__WHAT TO DO__: Search the lines of the records for the word "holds", and copy every line that has it.

(Items from a data source)

--- --- ---

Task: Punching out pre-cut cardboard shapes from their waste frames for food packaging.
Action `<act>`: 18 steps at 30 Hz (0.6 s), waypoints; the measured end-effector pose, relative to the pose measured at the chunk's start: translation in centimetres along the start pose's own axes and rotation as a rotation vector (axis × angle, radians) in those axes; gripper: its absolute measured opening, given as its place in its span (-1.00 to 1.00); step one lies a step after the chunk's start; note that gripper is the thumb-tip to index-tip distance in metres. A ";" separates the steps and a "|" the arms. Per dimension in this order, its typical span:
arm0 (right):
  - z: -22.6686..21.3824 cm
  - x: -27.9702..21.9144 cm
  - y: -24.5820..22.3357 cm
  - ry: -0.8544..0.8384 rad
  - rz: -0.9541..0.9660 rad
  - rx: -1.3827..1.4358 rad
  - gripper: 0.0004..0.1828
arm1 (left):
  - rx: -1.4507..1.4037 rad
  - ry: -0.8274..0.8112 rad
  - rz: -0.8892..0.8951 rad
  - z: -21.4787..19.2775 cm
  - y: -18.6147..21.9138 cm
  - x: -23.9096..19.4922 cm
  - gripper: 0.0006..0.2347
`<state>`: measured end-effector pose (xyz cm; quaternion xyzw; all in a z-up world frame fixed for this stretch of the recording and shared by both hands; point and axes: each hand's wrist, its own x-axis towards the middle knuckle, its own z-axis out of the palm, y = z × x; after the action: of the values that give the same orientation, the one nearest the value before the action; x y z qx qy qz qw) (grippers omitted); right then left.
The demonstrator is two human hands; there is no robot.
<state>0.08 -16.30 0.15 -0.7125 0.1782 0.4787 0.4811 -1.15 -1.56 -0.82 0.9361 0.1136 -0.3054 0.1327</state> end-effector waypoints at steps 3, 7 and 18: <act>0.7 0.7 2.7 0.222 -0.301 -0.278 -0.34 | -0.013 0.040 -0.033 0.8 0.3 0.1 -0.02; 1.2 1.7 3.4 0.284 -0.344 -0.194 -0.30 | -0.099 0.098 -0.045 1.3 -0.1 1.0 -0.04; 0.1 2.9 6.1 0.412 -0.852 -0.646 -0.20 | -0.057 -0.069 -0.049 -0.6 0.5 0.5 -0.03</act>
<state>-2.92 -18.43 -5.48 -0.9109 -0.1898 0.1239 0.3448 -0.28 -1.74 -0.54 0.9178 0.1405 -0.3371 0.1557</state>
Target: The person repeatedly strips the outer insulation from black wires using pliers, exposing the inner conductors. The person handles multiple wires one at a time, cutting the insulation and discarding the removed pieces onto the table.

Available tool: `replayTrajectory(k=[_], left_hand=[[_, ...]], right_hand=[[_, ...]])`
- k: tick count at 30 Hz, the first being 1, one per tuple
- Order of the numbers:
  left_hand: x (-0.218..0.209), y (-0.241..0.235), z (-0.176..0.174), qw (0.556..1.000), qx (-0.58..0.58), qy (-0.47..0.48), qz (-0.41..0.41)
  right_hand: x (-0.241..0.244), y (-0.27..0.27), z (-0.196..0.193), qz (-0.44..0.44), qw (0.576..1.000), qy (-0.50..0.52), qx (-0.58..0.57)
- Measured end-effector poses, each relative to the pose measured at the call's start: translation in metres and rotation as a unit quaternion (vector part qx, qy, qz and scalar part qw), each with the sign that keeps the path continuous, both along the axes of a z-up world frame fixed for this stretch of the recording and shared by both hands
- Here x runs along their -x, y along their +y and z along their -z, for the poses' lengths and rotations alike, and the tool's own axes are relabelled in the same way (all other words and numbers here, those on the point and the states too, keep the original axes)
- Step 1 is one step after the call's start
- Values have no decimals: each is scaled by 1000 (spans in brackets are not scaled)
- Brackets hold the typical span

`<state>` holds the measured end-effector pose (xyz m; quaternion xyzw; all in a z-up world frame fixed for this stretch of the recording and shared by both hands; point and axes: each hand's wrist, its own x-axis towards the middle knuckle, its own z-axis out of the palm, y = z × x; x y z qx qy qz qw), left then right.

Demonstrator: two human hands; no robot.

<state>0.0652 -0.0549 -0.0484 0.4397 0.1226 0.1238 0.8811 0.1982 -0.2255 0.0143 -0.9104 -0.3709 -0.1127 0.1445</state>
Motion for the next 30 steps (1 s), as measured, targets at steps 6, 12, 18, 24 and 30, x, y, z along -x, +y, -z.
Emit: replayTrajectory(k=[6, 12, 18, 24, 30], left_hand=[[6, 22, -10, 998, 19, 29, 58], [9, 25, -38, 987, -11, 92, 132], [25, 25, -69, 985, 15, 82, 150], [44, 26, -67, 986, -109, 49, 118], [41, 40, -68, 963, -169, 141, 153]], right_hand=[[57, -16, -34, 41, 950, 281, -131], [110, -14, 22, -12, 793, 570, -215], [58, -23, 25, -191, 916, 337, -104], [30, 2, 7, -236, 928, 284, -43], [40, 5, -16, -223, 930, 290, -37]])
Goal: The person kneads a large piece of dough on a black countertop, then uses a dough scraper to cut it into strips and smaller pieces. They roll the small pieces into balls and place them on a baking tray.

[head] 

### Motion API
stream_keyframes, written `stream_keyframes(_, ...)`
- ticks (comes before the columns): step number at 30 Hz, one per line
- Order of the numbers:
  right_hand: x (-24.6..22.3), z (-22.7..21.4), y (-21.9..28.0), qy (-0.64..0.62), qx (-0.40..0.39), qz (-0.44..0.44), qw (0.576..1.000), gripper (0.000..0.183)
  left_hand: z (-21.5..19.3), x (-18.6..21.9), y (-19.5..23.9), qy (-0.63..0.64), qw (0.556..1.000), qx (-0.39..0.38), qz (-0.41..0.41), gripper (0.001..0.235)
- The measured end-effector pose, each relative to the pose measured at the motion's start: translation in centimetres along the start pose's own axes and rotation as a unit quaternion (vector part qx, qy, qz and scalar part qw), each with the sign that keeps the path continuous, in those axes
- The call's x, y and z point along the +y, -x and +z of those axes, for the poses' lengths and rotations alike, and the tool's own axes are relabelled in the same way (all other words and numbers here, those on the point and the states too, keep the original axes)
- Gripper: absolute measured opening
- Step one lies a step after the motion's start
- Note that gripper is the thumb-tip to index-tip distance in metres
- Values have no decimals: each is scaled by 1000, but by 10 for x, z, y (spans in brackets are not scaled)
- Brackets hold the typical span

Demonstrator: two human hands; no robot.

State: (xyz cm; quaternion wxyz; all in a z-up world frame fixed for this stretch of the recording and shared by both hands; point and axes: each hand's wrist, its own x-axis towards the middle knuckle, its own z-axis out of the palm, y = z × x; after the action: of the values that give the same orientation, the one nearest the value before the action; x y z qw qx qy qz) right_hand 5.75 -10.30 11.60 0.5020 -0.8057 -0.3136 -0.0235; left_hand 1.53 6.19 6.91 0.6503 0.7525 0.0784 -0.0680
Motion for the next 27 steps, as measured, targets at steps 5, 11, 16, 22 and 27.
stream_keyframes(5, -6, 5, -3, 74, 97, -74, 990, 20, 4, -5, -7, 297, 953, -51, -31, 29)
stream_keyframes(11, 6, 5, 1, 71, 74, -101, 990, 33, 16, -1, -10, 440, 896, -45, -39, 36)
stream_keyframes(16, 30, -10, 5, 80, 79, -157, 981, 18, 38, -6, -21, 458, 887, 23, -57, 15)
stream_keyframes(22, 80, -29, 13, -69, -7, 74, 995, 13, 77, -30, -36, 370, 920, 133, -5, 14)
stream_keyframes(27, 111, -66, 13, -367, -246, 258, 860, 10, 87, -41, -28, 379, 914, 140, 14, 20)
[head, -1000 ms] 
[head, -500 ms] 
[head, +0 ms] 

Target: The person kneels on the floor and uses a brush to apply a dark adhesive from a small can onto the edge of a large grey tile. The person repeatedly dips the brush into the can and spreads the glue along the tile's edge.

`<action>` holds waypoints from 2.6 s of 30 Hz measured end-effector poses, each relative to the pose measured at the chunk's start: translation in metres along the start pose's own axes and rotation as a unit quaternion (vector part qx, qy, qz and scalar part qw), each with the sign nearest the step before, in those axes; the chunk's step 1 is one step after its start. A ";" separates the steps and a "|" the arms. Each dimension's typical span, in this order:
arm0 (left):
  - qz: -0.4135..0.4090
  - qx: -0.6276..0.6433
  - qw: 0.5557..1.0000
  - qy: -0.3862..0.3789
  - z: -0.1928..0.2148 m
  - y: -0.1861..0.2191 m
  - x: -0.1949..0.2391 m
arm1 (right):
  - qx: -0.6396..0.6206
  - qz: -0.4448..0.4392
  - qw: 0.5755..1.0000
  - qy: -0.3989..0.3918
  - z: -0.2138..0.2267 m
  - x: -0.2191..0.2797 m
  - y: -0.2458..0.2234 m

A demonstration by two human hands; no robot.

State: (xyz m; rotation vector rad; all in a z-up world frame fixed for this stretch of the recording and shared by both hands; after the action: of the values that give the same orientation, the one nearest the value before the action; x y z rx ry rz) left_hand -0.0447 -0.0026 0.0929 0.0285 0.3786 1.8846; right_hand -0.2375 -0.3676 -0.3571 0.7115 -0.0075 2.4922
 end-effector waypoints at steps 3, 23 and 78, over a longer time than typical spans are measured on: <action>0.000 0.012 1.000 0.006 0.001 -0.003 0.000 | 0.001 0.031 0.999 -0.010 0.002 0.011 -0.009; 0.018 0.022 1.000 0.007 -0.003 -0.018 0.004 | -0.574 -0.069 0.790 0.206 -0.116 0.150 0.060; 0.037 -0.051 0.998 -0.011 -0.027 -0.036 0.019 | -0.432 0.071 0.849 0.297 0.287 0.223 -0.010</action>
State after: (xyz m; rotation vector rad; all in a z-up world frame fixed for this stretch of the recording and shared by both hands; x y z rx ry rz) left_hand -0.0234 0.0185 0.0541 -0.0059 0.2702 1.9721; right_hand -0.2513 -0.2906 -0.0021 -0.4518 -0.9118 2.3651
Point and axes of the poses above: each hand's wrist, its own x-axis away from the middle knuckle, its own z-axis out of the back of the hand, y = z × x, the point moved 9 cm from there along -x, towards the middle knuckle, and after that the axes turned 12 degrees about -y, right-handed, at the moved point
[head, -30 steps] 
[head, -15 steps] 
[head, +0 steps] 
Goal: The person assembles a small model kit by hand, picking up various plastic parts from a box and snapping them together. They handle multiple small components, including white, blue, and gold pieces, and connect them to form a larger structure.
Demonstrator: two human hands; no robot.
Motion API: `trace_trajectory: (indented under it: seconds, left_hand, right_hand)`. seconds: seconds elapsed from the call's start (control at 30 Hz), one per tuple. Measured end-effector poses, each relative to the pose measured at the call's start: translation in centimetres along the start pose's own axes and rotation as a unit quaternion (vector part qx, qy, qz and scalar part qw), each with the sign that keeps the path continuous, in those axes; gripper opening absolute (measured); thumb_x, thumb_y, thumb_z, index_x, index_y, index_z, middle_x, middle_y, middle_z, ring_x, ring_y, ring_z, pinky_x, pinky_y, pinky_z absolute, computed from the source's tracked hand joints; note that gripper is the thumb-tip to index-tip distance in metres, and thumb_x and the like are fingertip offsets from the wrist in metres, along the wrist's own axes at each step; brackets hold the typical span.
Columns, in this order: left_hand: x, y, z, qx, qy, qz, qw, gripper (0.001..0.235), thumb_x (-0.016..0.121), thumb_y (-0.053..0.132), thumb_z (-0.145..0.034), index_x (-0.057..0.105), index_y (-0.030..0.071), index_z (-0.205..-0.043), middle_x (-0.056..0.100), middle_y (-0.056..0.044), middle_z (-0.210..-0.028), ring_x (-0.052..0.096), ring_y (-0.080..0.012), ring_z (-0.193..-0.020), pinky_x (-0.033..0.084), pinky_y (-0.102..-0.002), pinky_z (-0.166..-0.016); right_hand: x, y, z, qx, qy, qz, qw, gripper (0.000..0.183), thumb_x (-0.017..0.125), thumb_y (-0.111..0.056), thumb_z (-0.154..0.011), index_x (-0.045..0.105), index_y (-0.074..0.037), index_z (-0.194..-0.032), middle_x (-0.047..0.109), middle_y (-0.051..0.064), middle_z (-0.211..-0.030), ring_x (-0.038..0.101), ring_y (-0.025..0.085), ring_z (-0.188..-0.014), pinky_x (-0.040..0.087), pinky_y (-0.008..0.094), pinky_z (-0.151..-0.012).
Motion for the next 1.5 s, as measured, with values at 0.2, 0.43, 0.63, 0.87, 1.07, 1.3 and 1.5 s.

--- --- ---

__PROBLEM SOLUTION__:
`<state>` holds the measured end-effector pose (xyz m; quaternion xyzw; all in a z-up world frame fixed for this stretch of the recording and shared by both hands; point and axes: each hand's wrist, its own x-axis towards the middle knuckle, its own z-axis out of the palm, y = z × x; x y z qx qy qz qw), left then right.
`<action>` holds waypoints from 2.6 s of 30 Hz measured end-effector poses, each relative to the pose measured at the chunk's start: translation in metres along the start pose's own axes and rotation as a unit quaternion (vector part qx, qy, qz and scalar part qw), each with the sign nearest the step before, in those axes; the chunk's step 1 is one step after its start. A ";" separates the steps and a "|" the arms. Each dimension's typical span, in this order:

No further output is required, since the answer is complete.